● **Problem requirements**: Work out the number of lines in the listing below that include "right", and answer with it alone.

● **Data section**:
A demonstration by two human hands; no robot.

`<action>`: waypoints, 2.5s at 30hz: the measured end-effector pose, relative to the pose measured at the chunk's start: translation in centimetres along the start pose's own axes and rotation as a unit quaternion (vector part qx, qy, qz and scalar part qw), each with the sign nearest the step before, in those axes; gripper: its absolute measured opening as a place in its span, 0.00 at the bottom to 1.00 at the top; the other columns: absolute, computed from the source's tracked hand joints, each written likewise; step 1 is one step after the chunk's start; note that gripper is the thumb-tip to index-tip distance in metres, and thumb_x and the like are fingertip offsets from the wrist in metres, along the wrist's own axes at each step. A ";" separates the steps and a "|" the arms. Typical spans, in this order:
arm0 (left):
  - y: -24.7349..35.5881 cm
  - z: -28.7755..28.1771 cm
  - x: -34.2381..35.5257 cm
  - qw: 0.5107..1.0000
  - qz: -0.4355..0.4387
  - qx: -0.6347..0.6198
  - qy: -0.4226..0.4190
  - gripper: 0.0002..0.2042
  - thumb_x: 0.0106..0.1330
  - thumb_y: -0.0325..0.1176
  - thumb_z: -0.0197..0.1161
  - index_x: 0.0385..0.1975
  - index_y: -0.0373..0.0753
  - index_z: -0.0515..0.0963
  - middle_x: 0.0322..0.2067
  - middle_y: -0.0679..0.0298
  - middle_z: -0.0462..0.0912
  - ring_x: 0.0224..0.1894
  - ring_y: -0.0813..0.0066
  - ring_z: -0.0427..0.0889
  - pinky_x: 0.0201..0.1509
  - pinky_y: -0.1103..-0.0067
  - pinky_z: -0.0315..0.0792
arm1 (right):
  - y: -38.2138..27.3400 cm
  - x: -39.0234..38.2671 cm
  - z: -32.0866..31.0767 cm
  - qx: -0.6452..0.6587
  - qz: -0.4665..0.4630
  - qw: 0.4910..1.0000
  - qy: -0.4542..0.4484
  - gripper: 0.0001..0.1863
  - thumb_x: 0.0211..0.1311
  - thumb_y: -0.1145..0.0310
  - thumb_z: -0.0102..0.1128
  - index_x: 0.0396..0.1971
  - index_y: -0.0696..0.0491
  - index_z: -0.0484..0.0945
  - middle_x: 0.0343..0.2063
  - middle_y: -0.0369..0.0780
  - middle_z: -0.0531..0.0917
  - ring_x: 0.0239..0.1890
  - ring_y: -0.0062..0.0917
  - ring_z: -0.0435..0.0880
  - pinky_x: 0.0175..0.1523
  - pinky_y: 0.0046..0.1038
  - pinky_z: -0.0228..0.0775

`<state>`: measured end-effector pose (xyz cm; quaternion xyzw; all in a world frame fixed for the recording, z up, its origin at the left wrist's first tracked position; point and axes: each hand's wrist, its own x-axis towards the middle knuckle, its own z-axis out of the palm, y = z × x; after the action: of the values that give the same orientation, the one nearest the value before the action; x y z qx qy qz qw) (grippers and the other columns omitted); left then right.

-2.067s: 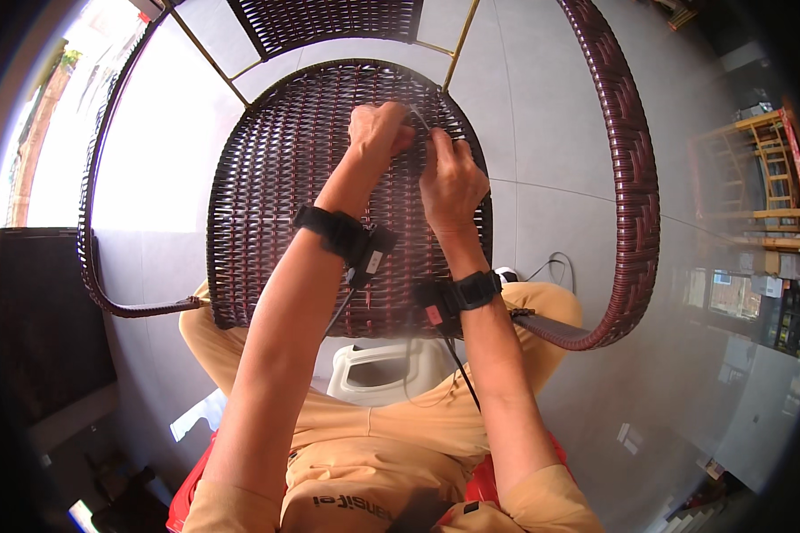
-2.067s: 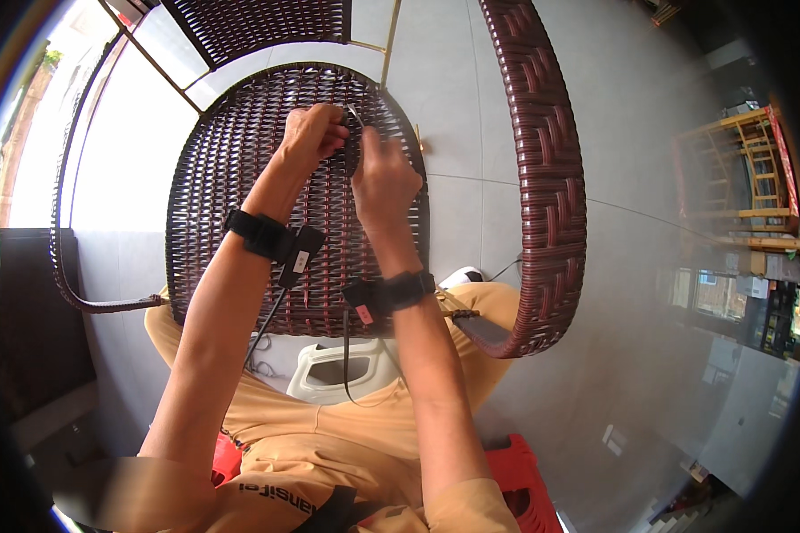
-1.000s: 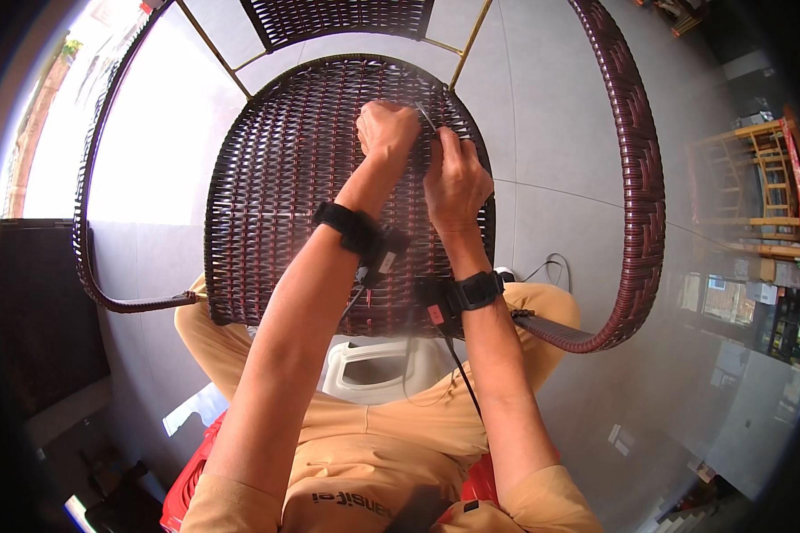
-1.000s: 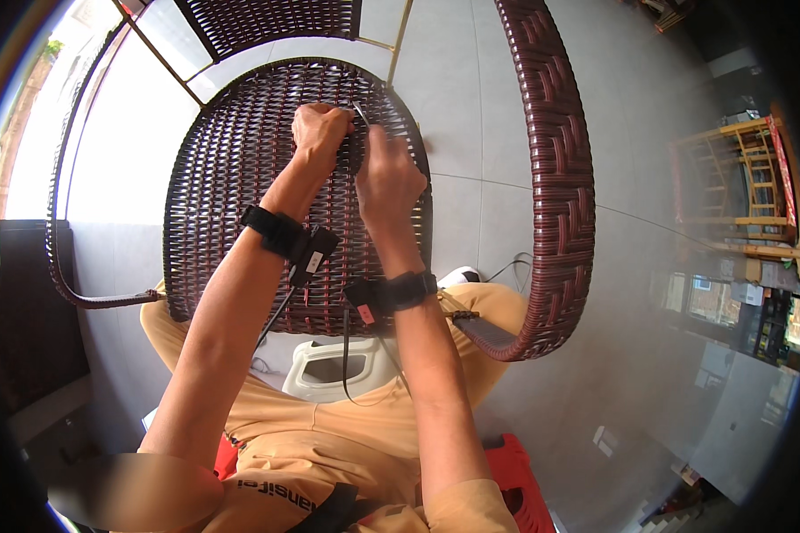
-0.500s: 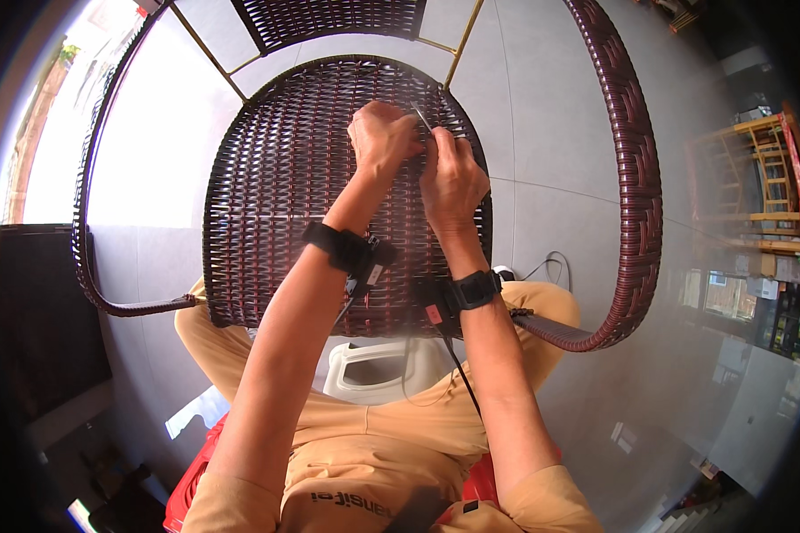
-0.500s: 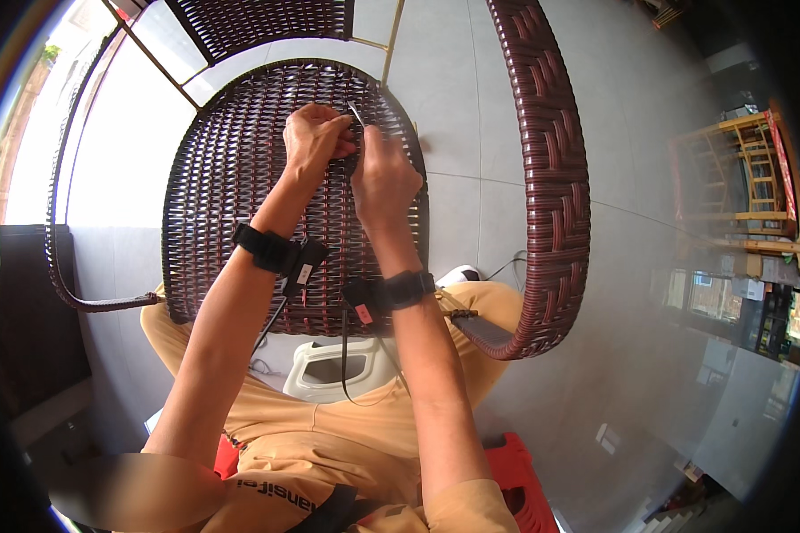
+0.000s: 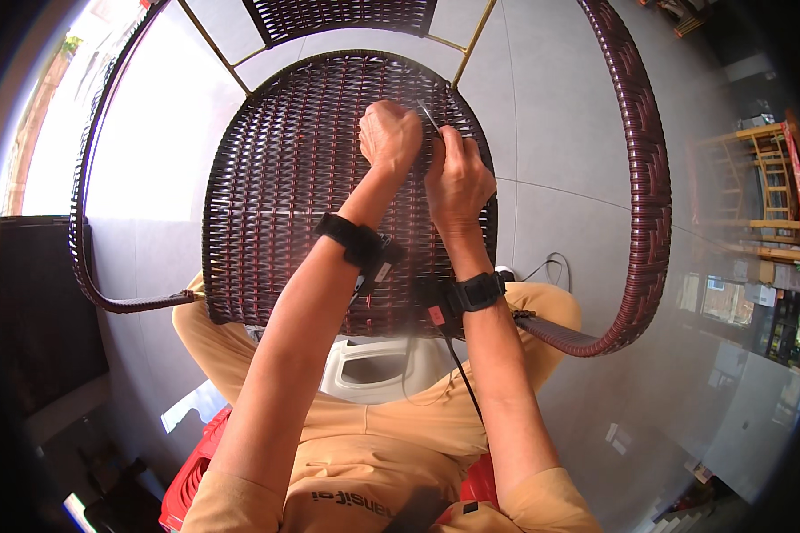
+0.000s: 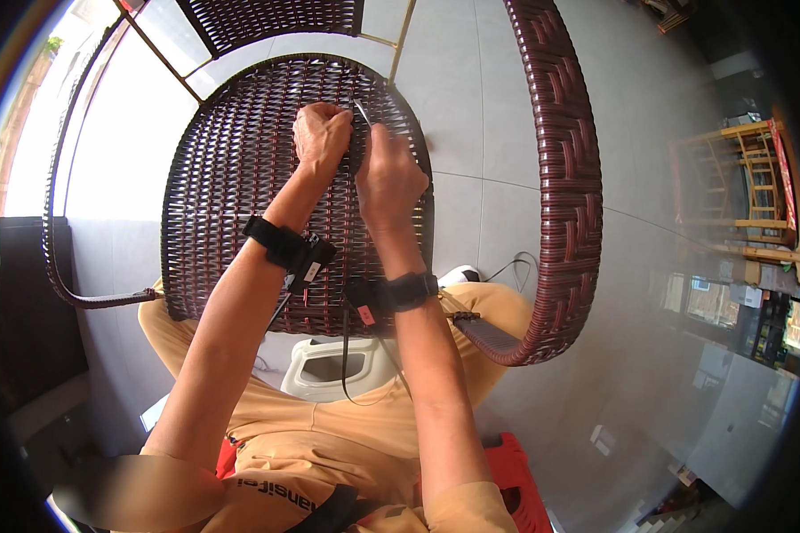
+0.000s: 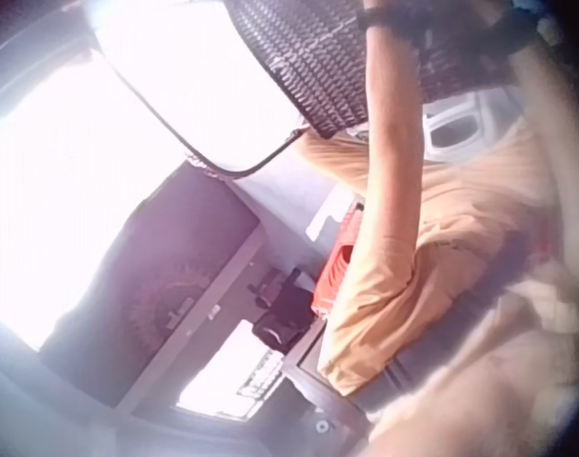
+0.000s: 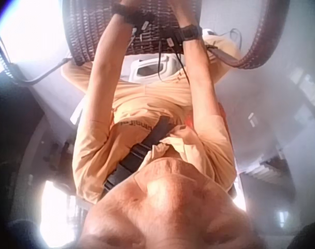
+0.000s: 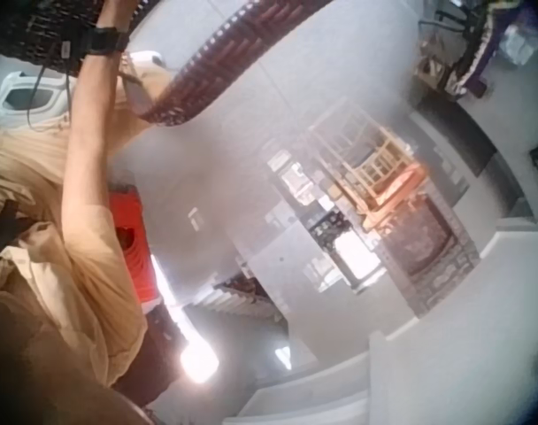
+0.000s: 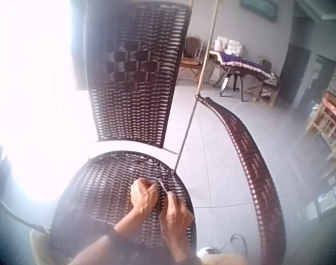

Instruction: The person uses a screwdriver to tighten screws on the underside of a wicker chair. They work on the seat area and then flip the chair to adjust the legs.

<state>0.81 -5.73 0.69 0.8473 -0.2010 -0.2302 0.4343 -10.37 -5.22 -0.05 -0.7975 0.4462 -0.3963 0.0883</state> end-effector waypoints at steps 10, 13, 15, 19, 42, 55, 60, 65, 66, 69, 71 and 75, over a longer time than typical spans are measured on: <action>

● **Response to this exercise**: 2